◆ PROBLEM REQUIREMENTS
Using the listing below, show all lines that hold the word "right".

◆ EXERCISE DATA
——

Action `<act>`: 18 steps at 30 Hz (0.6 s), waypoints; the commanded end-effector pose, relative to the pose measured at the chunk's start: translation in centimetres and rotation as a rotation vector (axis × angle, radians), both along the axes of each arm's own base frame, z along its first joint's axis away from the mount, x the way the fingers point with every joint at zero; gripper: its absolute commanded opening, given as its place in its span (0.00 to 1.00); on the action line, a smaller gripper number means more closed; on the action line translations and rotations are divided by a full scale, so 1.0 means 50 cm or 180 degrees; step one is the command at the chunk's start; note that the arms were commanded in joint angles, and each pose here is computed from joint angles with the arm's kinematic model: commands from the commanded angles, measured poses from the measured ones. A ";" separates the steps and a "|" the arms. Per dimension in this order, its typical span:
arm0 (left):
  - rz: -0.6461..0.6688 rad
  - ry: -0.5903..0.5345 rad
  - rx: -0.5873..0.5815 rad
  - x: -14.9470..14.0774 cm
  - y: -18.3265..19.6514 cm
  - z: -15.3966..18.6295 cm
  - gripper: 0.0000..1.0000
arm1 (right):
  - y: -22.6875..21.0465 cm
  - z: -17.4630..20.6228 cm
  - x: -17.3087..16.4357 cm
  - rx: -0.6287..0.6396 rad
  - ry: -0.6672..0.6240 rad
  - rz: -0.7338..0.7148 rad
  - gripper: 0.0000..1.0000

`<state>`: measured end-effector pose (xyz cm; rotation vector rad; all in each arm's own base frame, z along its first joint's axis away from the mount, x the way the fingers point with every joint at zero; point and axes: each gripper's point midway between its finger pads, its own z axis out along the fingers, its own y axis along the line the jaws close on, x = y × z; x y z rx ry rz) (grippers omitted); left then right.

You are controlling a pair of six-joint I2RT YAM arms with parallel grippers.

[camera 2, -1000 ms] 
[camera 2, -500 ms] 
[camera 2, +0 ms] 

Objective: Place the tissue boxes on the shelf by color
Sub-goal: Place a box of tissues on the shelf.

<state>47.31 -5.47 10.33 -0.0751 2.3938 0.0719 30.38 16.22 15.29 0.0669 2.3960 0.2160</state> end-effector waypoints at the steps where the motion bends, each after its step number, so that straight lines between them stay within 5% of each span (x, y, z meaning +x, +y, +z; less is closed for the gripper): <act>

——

◆ RESULT FOR THIS EXERCISE
arm1 (right):
`<state>`: measured end-effector pose (xyz cm; rotation vector rad; all in each arm's own base frame, z along its first joint's axis away from the mount, x the way the fingers point with every joint at zero; point and axes: each gripper's point midway between its finger pads, its own z axis out along the fingers, its own y axis along the line the jaws close on, x = y × z; x y z rx ry rz) (grippers omitted); left then right.

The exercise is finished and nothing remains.